== Data items ==
┏━━
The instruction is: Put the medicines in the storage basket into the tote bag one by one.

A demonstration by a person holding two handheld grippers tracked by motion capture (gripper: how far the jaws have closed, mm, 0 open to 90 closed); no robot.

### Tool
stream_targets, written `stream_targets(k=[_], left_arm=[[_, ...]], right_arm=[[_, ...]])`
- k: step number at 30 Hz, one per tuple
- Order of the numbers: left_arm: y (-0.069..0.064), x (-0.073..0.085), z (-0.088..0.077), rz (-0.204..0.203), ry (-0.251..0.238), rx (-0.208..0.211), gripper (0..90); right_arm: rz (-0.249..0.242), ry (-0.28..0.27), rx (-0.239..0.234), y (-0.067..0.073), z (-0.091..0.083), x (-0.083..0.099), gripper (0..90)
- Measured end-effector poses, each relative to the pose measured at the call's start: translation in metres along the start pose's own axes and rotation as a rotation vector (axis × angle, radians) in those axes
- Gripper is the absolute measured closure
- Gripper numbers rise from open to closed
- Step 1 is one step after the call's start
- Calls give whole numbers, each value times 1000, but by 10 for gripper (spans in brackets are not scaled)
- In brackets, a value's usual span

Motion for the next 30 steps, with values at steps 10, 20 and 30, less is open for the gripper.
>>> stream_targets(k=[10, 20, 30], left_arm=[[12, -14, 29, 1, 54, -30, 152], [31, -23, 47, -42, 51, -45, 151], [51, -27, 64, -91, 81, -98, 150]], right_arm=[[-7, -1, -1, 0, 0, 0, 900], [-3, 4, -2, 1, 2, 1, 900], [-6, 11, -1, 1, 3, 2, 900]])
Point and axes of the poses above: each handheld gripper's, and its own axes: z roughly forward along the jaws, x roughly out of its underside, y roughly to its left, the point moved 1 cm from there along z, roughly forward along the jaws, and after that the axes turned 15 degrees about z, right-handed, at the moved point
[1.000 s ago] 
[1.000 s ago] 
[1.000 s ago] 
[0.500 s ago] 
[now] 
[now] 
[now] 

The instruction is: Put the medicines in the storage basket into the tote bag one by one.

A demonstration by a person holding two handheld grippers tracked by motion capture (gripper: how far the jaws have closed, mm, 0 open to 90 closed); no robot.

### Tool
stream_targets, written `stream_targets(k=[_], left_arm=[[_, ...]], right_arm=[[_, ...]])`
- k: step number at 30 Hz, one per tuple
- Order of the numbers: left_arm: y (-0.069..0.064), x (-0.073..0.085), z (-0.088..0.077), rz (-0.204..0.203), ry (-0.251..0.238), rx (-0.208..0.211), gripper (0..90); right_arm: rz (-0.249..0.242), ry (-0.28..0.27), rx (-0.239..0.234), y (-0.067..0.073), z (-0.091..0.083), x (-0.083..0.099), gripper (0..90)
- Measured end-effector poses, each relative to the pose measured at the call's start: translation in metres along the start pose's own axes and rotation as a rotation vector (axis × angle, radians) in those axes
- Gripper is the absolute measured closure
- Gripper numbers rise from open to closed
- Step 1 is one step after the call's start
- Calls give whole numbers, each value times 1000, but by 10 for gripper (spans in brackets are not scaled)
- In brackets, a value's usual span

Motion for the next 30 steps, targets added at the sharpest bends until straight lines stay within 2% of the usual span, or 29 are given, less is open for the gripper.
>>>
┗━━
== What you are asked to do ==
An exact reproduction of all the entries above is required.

== Result of this task ==
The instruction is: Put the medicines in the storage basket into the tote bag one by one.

A demonstration by a person holding two handheld grippers tracked by motion capture (gripper: how far the jaws have closed, mm, 0 open to 90 closed); no robot.

### Tool
stream_targets, written `stream_targets(k=[_], left_arm=[[_, ...]], right_arm=[[_, ...]])`
- k: step number at 30 Hz, one per tuple
- Order of the numbers: left_arm: y (-0.069..0.064), x (-0.073..0.085), z (-0.088..0.077), rz (-0.204..0.203), ry (-0.251..0.238), rx (-0.208..0.211), gripper (0..90); right_arm: rz (-0.249..0.242), ry (-0.28..0.27), rx (-0.239..0.234), y (-0.067..0.073), z (-0.091..0.083), x (-0.083..0.099), gripper (0..90)
- Measured end-effector poses, each relative to the pose measured at the call's start: translation in metres along the start pose's own axes and rotation as a rotation vector (axis × angle, radians) in those axes
- Gripper is the absolute measured closure
- Gripper numbers rise from open to closed
- Step 1 is one step after the call's start
- Calls give whole numbers, each value times 1000, but by 10 for gripper (spans in brackets are not scaled)
- In brackets, a value's usual span

Motion for the next 30 steps, with values at steps 10, 20 and 30, less is open for the gripper.
>>> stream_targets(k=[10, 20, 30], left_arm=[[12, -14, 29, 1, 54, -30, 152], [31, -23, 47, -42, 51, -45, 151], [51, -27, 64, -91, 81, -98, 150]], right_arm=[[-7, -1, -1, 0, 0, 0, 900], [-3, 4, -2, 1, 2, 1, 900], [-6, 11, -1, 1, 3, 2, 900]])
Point and axes of the poses above: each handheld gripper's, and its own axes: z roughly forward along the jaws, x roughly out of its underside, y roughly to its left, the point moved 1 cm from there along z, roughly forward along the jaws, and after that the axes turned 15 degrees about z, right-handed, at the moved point
[1.000 s ago] 
[1.000 s ago] 
[1.000 s ago] 
[0.500 s ago] 
[now] 
[now] 
[now] 

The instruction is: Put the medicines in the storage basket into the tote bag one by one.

A demonstration by a person holding two handheld grippers tracked by motion capture (gripper: how far the jaws have closed, mm, 0 open to 90 closed); no robot.

### Tool
stream_targets, written `stream_targets(k=[_], left_arm=[[_, ...]], right_arm=[[_, ...]])`
- k: step number at 30 Hz, one per tuple
- Order of the numbers: left_arm: y (-0.069..0.064), x (-0.073..0.085), z (-0.088..0.077), rz (-0.204..0.203), ry (-0.251..0.238), rx (-0.208..0.211), gripper (0..90); right_arm: rz (-0.249..0.242), ry (-0.28..0.27), rx (-0.239..0.234), y (-0.067..0.073), z (-0.091..0.083), x (-0.083..0.099), gripper (0..90)
- Measured end-effector poses, each relative to the pose measured at the call's start: translation in metres along the start pose's own axes and rotation as a rotation vector (axis × angle, radians) in those axes
- Gripper is the absolute measured closure
- Gripper numbers rise from open to closed
- Step 1 is one step after the call's start
- Calls give whole numbers, each value times 1000, but by 10 for gripper (spans in brackets are not scaled)
- In brackets, a value's usual span

Motion for the next 30 steps, targets added at the sharpest bends until straight lines stay within 2% of the usual span, or 29 are given, less is open for the gripper.
>>>

No more output is required.